癌組織PLK1 相對表達量為（7.04±0.53），正常組織為（6.16±0.30），經t檢驗，差異有統計學意義（t=5.707，P=0.000），癌組織高于正常組織。癌組織PRPF19 相對表達量為（1 963.45±513.12），正常組織為（1 169.50±343.43），經t檢驗，差異有統計學意義（t=7.272，P=0.000），癌組織高于正常組織。癌組織SUV39H1 相對表達量為（7.22±0.38），正常組織為（6.69±0.15），經t檢驗，差異有統計學意義（t=5.144，P=0.000），癌組織高于正常組織。

2.5 關鍵基因生存分析

PLK1 高表達組與PLK1 低表達組5年生存率分別為70.37%（95/135）和60.45%（81/134），經χ2檢驗，差異無統計學意義（χ2=2.972，P=0.087）。SUV39H1高表達組與SUV39H1 低表達組5年生存率分別為58.56%（106/181）和64.64%（117/181），經χ2檢驗，差異無統計學意義（χ2=1.413，P=0.235）。HIST2H4B 高表達組與HIST2H4B 低表達組5年生存率分別為57.22%（103/180）和74.58%（135/181），經χ2檢驗，差異有統計學意義（χ2=12.113，P=0.001）。

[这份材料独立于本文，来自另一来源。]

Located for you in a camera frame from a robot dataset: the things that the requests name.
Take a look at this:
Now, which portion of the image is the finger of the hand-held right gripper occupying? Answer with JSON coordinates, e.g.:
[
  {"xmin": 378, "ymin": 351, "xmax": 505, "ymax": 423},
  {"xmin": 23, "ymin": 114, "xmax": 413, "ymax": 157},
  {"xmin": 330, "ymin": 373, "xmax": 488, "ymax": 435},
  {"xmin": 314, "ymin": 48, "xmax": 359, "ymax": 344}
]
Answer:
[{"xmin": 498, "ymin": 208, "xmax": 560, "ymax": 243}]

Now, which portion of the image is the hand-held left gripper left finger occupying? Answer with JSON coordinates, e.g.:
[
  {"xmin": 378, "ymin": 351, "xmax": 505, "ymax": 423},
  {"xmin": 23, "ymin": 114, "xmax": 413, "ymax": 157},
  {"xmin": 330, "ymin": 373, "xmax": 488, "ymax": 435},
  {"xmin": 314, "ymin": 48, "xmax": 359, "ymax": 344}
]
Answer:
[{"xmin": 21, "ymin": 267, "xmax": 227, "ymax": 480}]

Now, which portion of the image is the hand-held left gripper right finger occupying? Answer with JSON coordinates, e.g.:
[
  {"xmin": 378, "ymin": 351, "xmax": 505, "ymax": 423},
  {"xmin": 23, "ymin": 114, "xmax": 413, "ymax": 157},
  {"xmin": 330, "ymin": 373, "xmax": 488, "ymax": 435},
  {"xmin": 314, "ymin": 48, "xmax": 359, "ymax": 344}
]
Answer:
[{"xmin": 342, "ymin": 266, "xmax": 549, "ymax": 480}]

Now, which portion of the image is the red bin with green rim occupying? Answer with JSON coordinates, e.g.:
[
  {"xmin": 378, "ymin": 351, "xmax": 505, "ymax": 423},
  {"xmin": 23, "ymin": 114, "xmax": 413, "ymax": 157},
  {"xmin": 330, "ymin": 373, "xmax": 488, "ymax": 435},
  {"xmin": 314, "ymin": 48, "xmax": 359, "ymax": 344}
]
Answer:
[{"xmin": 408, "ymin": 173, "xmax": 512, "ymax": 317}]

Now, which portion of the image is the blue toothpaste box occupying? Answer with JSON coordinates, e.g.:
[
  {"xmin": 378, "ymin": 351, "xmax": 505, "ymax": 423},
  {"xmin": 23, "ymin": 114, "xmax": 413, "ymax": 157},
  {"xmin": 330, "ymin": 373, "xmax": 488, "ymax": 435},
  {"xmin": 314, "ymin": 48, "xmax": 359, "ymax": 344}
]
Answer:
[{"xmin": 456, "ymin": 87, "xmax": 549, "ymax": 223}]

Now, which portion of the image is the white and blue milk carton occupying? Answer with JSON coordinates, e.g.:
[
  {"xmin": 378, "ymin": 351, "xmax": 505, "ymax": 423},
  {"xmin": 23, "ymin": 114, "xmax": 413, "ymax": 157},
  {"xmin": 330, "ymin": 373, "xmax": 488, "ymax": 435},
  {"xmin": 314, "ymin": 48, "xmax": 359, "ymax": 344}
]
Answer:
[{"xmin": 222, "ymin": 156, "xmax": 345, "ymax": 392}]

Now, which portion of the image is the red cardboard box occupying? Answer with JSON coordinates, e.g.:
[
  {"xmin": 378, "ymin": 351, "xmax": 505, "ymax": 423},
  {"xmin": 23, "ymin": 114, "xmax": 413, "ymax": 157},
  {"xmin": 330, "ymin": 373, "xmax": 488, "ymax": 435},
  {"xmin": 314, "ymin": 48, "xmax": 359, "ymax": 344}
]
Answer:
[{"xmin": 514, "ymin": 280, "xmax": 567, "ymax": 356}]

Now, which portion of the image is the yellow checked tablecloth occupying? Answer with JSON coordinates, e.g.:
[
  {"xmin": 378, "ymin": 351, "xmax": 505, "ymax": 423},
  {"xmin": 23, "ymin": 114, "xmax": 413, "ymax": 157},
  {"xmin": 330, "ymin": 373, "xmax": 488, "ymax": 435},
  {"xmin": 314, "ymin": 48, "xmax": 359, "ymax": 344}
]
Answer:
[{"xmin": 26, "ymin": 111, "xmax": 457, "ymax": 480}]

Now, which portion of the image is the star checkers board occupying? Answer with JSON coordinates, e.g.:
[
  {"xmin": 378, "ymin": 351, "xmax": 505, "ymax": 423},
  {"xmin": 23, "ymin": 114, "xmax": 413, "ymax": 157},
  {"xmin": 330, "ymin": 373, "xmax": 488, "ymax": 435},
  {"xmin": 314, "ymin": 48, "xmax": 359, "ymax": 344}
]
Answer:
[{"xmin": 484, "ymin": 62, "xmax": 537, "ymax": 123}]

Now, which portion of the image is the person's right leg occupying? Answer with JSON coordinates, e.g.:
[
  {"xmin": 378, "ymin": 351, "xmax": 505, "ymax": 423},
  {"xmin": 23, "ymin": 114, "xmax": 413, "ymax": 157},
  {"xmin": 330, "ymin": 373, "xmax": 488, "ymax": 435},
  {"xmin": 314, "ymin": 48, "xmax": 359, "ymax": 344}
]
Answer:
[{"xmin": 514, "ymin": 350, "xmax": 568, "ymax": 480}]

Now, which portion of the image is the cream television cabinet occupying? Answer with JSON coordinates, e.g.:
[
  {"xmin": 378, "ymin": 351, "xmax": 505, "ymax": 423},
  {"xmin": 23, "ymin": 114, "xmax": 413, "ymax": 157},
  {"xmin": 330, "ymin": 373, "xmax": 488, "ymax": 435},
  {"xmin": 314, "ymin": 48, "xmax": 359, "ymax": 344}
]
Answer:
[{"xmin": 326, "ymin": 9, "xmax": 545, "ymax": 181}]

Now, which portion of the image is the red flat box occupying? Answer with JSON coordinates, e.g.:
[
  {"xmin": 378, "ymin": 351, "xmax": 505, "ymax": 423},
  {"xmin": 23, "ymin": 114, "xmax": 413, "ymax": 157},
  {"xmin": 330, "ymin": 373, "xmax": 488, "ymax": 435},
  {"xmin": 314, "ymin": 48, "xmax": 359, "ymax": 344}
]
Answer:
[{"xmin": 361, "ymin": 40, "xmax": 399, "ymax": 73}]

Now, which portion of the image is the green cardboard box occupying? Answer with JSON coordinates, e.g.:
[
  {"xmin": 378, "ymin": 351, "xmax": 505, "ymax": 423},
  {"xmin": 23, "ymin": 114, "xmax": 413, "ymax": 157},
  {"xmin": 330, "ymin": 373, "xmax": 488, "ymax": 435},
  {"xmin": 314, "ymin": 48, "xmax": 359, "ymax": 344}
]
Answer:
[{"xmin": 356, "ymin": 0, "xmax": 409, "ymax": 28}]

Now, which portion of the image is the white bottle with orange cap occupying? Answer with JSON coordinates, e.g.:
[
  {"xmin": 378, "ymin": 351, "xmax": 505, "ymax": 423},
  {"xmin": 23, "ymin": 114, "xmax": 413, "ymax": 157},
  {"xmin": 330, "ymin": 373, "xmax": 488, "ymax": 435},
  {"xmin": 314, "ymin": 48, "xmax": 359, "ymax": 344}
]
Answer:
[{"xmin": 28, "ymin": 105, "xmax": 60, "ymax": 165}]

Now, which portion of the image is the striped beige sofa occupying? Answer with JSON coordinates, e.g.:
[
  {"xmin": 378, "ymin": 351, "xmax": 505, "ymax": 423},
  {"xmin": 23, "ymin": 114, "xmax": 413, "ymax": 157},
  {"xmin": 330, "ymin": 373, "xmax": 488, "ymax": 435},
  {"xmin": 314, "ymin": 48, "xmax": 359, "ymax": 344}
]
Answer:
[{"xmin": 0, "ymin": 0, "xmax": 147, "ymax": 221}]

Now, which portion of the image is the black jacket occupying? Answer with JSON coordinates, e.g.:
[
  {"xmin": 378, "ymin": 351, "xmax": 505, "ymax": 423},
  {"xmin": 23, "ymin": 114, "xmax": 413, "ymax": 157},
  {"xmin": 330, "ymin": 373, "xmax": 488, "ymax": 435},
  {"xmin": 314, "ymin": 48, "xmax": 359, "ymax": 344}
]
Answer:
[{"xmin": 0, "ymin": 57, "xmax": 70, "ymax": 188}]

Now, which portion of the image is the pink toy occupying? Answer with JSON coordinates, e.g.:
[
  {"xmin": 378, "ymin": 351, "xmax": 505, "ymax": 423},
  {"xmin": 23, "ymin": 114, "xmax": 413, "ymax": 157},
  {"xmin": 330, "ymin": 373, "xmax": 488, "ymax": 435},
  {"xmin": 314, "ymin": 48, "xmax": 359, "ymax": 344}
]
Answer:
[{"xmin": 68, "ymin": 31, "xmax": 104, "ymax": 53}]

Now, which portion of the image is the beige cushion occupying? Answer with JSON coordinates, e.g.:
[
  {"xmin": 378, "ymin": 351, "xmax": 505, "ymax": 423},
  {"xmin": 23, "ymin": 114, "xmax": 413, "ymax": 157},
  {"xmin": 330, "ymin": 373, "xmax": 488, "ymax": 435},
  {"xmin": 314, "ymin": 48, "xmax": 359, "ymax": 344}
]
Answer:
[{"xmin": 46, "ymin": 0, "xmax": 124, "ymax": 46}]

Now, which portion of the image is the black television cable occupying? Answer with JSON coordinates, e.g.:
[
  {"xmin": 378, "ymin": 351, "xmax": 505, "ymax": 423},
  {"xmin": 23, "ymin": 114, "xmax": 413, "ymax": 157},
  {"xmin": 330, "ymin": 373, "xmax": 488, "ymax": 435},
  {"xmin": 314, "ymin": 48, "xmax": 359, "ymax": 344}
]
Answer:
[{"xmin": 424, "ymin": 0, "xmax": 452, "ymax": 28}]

PLK1 高表達組總生存時間為47.25 個月（95%CI：44.146，50.362），PLK1 低表達組總生存時間為42.71 個月（95% CI：39.987，45.434），經Log rank χ2檢驗，差異無統計學意義（χ2=3.957，P=0.083）。SUV39H1 高表達組總生存時間為35.07 個月（95%CI：31.364，38.784），SUV39H1 低表達組總生存時間為33.50個月（95%CI：29.762，37.239），經Log rank χ2檢驗，差異無統計學意義（χ2=0.134，P=0.820）。HIST2H4B高表達組總生存時間為34.32 個月（95% CI：32.841，47.265），HIST2H4B 低表達組總生存時間為41.58 個月（95% CI：38.541，51.517），經Log rank χ2檢驗，差異有統計學意義（χ2=8.670，P=0.015），HIST2H4B 低表達組長于HIST2H4B高表達組。見圖6。

圖6 生存曲線圖

3 討論

結直腸癌發生的危險因素多樣。目前通過早期篩查高危人群、改變不良的飲食生活習慣等方式預防直腸癌發病，且可通過靶向治療、化學治療、放射治療、外科手術、免疫治療等綜合方法對其進行治療，但總體預后欠佳。因此，探索與結直腸癌發病機制、預后相關的關鍵分子標志物對其早期診斷及治療十分重要。本研究采用生物信息學方法從TCGA 數據庫中提取571 個結直腸組織樣本，169 個正常組織樣本，經過篩選得到5 037 個差異表達基因，其中上調基因2 136 個，下調基因2 937 個，蛋白互作網絡結果篩選出前7 位關鍵基因為PLK1、BRD4、EHMT2、HIST2H4B、PRPF19、SUV39H1、TRIM28。功能富集分析發現，關鍵基因主要涉及細胞增殖、轉運、rRNA 加工、受體介導的內吞作用；信號通路分析結果顯示，關鍵基因參與細胞周期、轉錄失調、膽汁分泌、甲狀腺激素、血小板活化等過程。進一步生存分析發現，HIST2H4B高表達組與HIST2H4B 低表達組總生存時間有差異。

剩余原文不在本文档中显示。